Available data:

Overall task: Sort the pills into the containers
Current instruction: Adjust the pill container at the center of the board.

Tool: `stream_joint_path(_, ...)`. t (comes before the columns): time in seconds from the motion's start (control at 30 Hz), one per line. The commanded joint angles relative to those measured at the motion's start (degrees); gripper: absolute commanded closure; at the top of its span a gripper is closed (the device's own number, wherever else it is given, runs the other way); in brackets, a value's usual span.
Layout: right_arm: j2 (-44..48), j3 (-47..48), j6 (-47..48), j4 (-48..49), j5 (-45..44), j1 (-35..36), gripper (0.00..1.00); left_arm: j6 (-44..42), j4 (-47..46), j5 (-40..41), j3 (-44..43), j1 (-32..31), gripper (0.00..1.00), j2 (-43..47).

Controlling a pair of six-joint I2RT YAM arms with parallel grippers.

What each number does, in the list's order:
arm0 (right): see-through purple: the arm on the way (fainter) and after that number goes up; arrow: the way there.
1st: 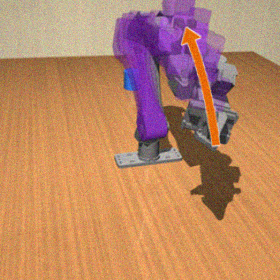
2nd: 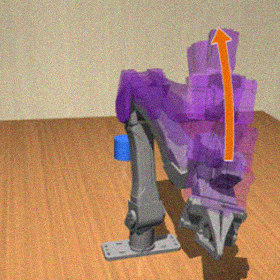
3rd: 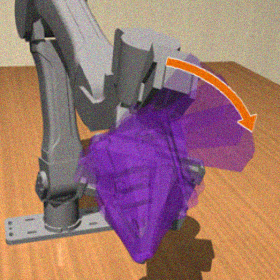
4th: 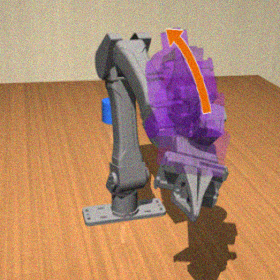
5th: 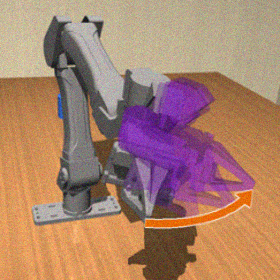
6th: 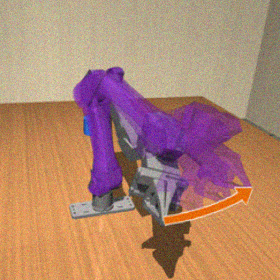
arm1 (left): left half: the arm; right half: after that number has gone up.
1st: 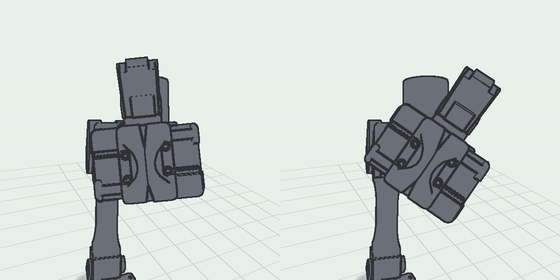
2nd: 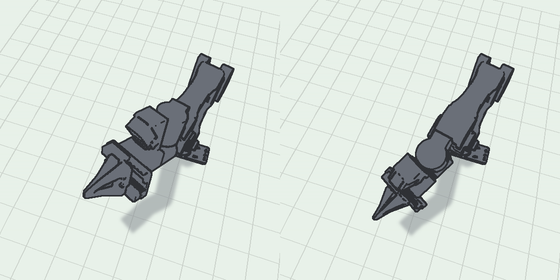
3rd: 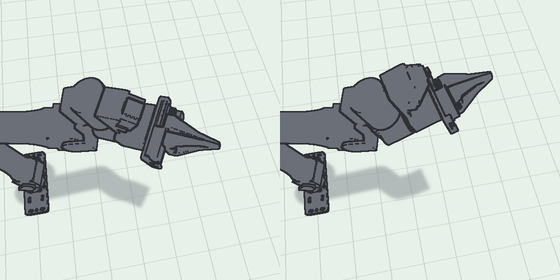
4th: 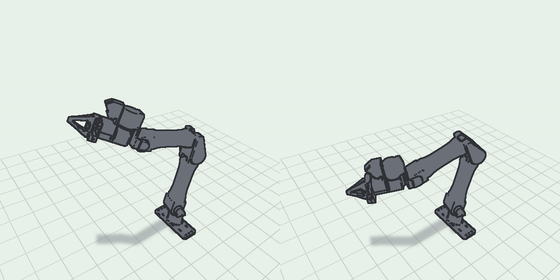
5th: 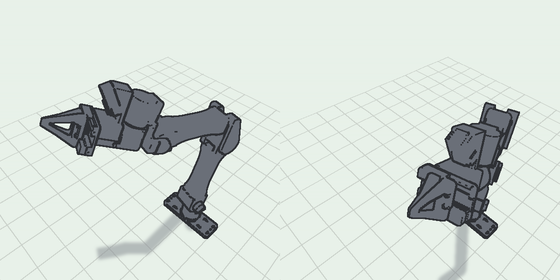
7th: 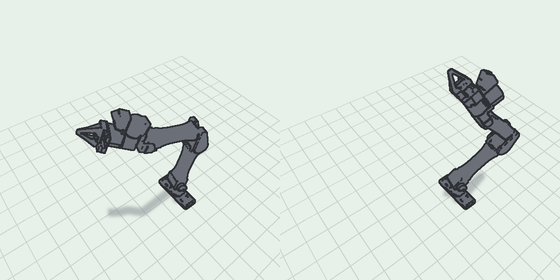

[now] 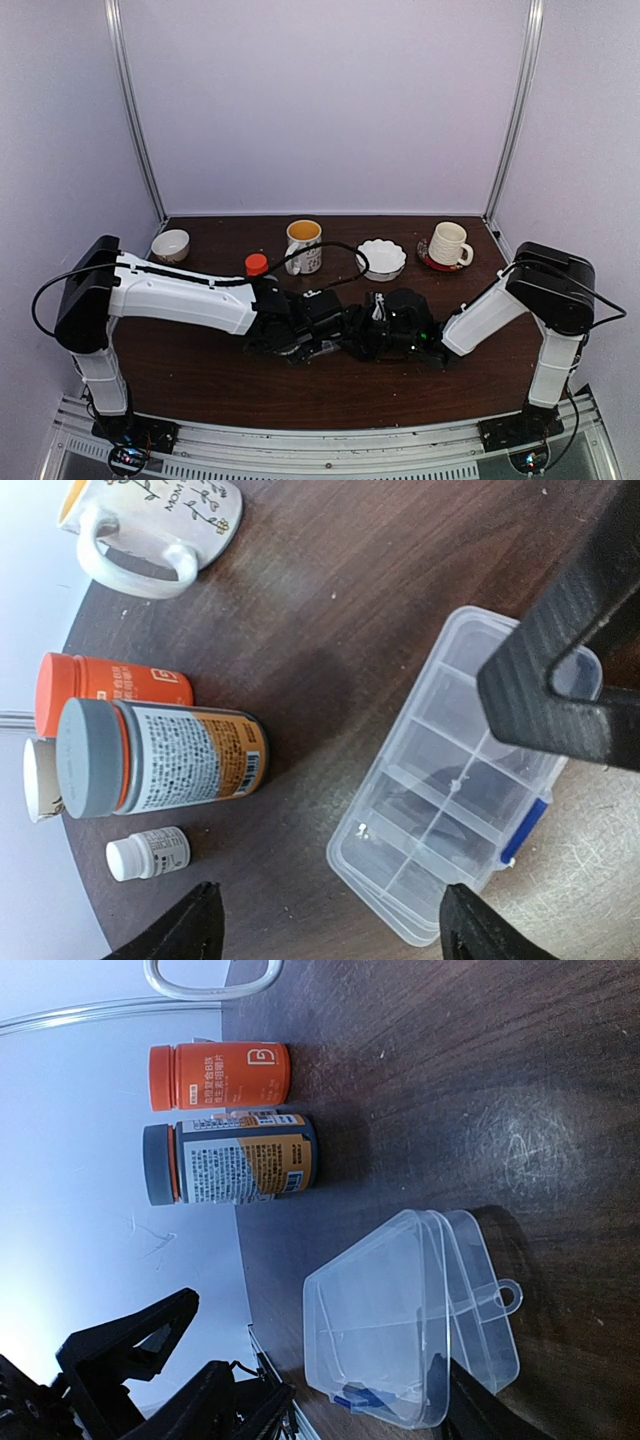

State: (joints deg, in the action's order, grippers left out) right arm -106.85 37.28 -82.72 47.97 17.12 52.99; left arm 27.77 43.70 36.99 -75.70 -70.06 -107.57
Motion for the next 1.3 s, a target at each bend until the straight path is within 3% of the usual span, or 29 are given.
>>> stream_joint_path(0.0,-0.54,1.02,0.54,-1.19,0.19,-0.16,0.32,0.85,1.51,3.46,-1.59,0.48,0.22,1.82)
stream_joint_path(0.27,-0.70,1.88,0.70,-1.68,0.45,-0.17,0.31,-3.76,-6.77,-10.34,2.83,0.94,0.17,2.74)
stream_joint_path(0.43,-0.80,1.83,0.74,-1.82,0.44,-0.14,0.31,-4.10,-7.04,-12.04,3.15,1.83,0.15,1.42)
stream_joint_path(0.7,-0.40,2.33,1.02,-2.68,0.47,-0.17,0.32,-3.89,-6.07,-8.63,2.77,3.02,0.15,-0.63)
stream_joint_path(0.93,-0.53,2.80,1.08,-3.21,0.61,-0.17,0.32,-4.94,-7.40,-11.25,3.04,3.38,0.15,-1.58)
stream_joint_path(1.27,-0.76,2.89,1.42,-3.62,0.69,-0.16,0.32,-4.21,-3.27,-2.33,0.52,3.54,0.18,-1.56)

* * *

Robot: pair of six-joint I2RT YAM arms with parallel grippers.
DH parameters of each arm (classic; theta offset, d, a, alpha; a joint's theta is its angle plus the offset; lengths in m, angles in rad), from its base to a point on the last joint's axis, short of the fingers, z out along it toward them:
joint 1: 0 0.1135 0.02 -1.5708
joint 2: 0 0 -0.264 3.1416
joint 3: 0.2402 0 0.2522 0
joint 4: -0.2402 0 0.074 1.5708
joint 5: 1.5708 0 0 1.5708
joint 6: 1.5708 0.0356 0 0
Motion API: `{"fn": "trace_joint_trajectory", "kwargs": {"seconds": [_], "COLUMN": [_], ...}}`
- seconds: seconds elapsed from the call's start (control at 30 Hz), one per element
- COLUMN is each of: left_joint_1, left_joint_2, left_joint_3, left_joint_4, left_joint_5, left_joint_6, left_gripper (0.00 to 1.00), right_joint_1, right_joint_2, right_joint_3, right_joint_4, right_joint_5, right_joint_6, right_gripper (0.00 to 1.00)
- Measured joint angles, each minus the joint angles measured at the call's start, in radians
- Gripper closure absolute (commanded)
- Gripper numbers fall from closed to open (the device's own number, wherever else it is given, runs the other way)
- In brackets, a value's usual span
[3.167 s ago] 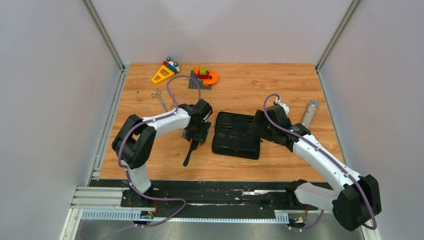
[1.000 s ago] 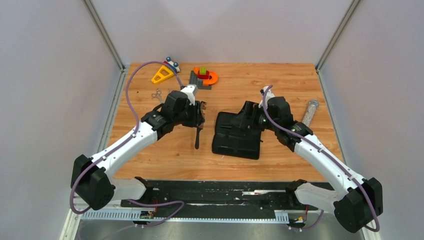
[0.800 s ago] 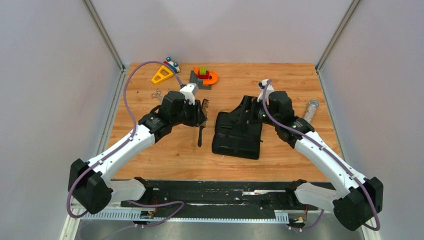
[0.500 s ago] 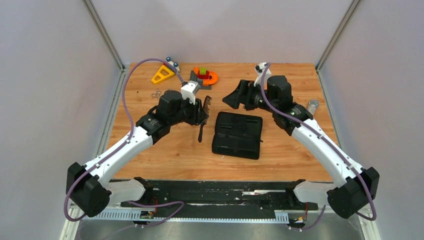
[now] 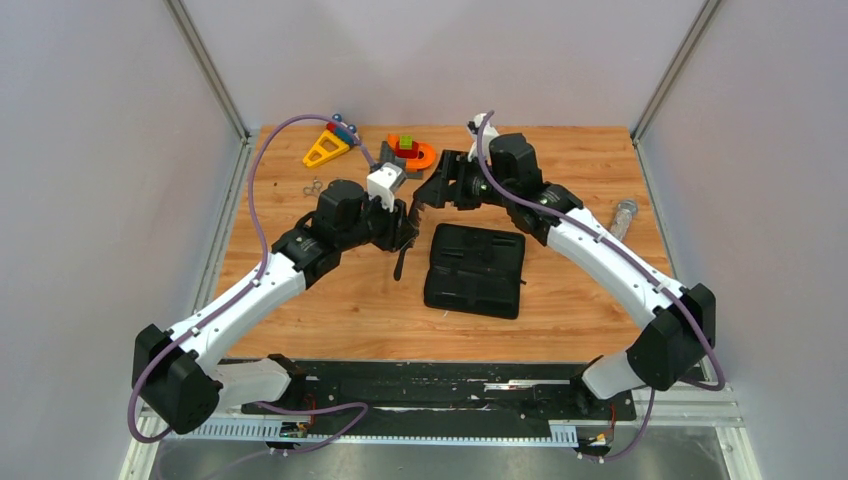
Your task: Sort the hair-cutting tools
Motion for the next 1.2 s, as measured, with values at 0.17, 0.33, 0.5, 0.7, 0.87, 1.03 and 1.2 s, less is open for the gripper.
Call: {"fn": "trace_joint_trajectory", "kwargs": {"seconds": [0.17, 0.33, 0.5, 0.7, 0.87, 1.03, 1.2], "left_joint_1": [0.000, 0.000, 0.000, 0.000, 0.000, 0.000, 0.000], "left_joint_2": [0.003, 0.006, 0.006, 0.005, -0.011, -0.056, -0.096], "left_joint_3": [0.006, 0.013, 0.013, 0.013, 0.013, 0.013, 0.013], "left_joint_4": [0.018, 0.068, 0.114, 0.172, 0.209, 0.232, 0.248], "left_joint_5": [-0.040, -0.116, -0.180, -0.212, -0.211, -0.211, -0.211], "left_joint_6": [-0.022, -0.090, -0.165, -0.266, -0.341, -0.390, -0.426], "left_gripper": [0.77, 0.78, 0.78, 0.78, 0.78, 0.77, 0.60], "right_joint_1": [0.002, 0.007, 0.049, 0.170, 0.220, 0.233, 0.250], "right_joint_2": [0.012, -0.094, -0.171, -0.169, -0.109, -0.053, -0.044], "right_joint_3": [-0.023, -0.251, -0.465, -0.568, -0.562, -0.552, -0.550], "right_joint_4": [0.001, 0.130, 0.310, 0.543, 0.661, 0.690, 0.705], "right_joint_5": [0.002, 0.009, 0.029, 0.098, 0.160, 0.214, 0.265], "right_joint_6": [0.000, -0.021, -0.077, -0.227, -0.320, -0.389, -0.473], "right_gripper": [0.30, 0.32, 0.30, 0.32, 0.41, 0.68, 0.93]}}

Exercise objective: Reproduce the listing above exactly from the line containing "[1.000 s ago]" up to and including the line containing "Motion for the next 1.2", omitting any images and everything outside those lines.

Output for this exercise:
[1.000 s ago] 
[0.800 s ago] 
[0.500 s ago] 
[now] 
Your task: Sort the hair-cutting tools
Motion for the next 1.2 s, as measured, with values at 0.17, 0.33, 0.5, 0.7, 0.87, 1.03 and 1.2 s, less is open for the gripper.

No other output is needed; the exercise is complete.